Martin had a point. Winter knew it’d be best to tread lightly and not provoke the further ire of the captain, but the damned Hughes case continued to gnaw at him. He couldn’t let it rest until he’d exposed the thing’s seedy underbelly.
Martin sighed. “Look, give me a few hours to work the Flanders case and keep up appearances. I’ll join you around noon.”
“Fine.” Winter left his office and hailed a carriage to the cemetery.
When he arrived, he found the cemetery gates guarded by a solitary monk. Black clouds bathed the place in darkness, despite the early hour. Winter heard chanting drifting from within the catacombs.
“We’ve been expecting you, detective!” The monk said, catching him off-guard. The man had pale skin and a stubby nose. Winter recognized the man from his previous visit.
“I expect the warden sent word?”
The pale monk said nothing, instead turning to unlock the gate. “Mr. Hughes is presently being interred within the catacombs. The ceremony is almost complete. This way.”

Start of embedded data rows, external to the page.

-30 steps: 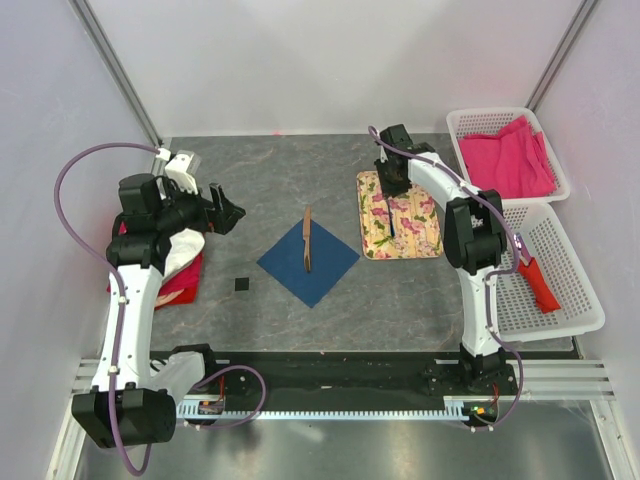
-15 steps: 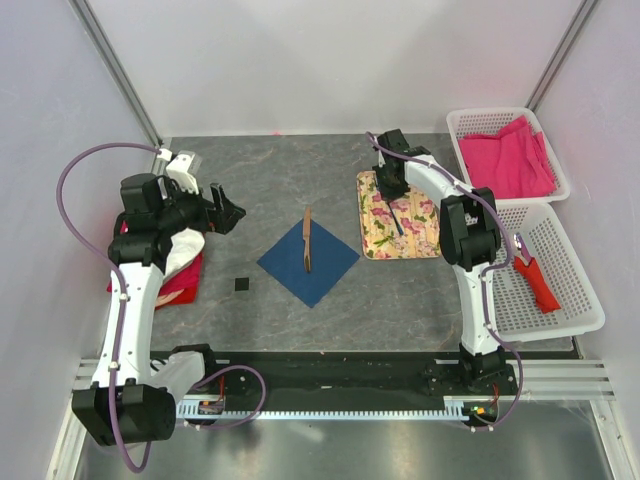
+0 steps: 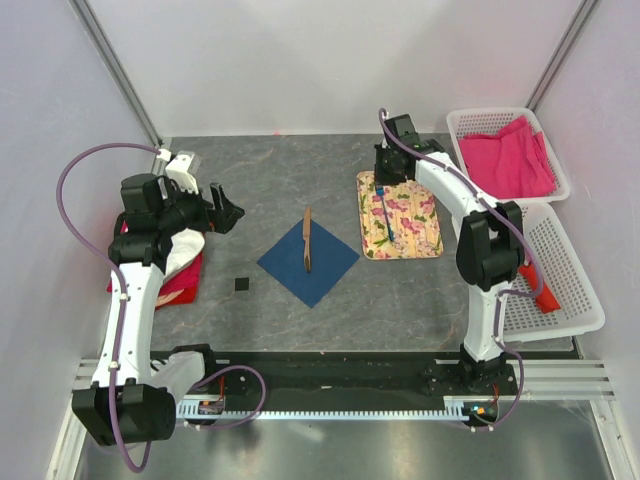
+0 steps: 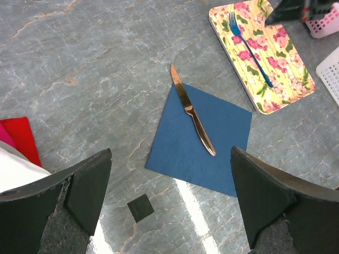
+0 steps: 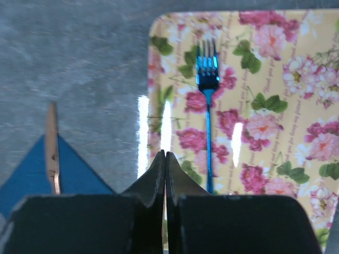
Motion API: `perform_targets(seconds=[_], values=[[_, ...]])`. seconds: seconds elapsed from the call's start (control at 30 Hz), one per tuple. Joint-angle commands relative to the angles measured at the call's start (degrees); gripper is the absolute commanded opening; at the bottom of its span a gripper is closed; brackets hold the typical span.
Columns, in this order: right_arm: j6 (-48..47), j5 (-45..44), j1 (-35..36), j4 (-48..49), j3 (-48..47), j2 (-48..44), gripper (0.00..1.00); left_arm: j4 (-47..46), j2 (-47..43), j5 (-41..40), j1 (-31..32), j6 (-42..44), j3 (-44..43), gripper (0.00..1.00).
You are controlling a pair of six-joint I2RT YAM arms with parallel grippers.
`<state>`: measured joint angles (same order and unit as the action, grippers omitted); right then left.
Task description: Place the utensils on the paper napkin and roll it up
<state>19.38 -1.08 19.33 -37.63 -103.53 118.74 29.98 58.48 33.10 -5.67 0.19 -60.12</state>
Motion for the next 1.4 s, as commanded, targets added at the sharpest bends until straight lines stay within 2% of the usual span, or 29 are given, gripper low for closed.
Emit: perform_targets(seconds=[0.0,0.03,0.07,0.1,0.23,0.37,0.47,0.53,0.9,1.27,1.37], values=[[2.61,0.12,2.20,1.95,-0.17,-1.42,0.00,-1.24,0.06,-0.49,-0.22,-1.68,-0.35,1.00],[1.12,0.12,2.29,0.55,-1.84,-0.10,0.00,-1.15,0.06,-0.49,-0.30,-1.59,-0.35,1.00],[-2.12,0.12,2.11,-1.55,-3.94,1.48,0.14,-0.97,0.06,-0.49,-0.22,-1.59,-0.44,1.00],[-3.72,0.38,2.29,-5.31,-7.79,4.54,0.18,-0.89,-0.03,-0.58,-0.30,-1.51,-0.44,1.00],[-8.21,-0.23,1.15,-6.85,-8.54,7.12,0.24,-0.88,-0.03,-0.67,-0.22,-1.33,-0.18,1.00],[-10.67,-1.38,0.36,-6.76,-9.15,9.14,0.36,-0.80,0.67,-0.41,-0.22,-1.50,-0.09,1.00],[-11.82,-1.20,-0.17,-6.76,-10.03,10.28,0.38,-0.88,0.76,-0.32,-0.30,-1.42,0.00,1.00],[-12.69,-1.38,-0.35,-6.76,-10.47,11.25,0.43,-0.80,0.94,-0.23,-0.30,-1.33,0.17,1.00],[-13.40,0.47,-1.84,-7.90,-14.07,16.96,0.35,-0.88,2.08,-0.49,-0.30,-1.07,0.18,1.00],[-15.77,-5.51,-0.97,-11.94,-14.25,20.92,0.25,-0.97,2.87,-1.46,-0.30,-0.89,0.35,1.00],[-16.21,-6.04,-0.35,-12.73,-13.63,20.92,0.19,-0.89,2.87,-1.46,-0.30,-0.89,0.35,1.00]])
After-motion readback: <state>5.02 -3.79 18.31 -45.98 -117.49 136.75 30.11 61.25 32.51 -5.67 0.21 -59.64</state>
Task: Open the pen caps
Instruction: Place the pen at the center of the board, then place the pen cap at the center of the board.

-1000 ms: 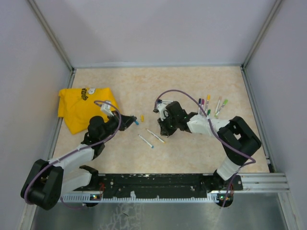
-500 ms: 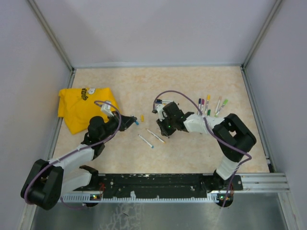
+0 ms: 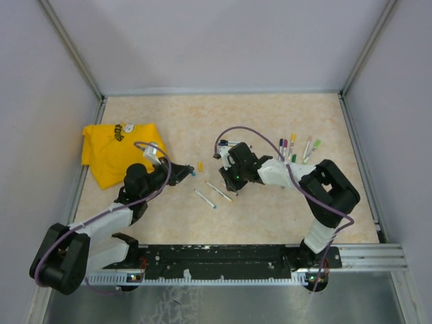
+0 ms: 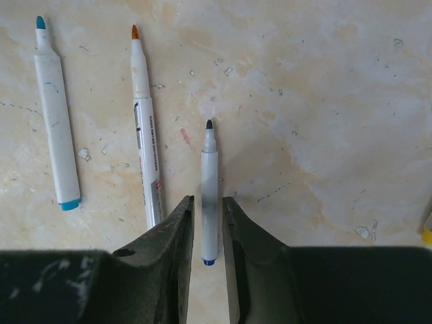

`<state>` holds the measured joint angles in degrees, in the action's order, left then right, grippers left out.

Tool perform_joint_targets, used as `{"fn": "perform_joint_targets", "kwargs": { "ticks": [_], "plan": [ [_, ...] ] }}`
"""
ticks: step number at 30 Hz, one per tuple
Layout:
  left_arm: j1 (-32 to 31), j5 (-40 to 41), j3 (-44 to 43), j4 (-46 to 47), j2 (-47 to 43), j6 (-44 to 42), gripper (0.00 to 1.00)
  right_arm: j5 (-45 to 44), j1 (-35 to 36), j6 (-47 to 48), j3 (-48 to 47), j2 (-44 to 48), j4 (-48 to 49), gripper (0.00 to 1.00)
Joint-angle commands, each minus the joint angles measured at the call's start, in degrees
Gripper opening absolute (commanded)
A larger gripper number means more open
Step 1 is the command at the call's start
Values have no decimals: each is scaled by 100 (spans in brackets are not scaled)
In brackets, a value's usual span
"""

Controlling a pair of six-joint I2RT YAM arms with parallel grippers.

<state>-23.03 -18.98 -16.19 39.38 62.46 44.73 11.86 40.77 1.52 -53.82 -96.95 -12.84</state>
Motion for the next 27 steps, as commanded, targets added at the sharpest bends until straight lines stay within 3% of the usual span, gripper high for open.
{"fn": "perform_joint_targets", "kwargs": {
  "ticks": [1,11,19,27],
  "plan": [
    [10,-342,-137,-46,153,61,0,117,71,174,-313,383,-41,26],
    [-234,-588,-275,312,708,45,0,329,-31,541,-300,988,-207,36],
    [-1029,358,-804,-427,1066,-350,0,1341,-530,1094,-236,1541,-490,39],
    [-1625,1270,-1707,-1544,1832,-487,0,1488,-900,1197,-179,1924,-517,39]
  ]
}}
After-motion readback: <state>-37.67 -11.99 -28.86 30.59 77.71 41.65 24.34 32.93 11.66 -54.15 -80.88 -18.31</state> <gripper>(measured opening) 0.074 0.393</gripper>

He led Winter down the winding dirt path between graves. Most were marked with simple wooden crosses, with the occasional headstone.
As they approached the entrance to the catacombs, Winter shuddered. The narrow doorway was edged with skulls, mortared into place amongst the surrounding brickwork. A flimsy iron gate hung to one side. Amidst its swirling metalwork Winter again noted strange symbols resembling those carved into the outer wall of the cemetery, opposite the sewer entrance.
The monk closed the gate as they passed, leading the way down a narrow passageway. The sound of chanting grew louder. To Winter it was musical gibberish resembling something one might hear in the halls of a lunatic asylum.
As they descended further into the catacombs, the brick walls gave way to walls made entirely of bone. White candles lined the walls, their flickering light the only illumination in the steadily darkening tunnel.
Up ahead, monks stood within alcoves, silent sentinels in the gloom. It was only when they passed by that Winter noticed they were not among the living. Their dusty skulls leered at him from beneath tattered brown hoods.
Eventually the tunnel opened up into a small room, revealing two monks guarding a heavy oak door which stood ajar. It reminded Winter of the doors within the prison. It was the kind of door that would stand up to years of punishment and muffle the cries of the condemned.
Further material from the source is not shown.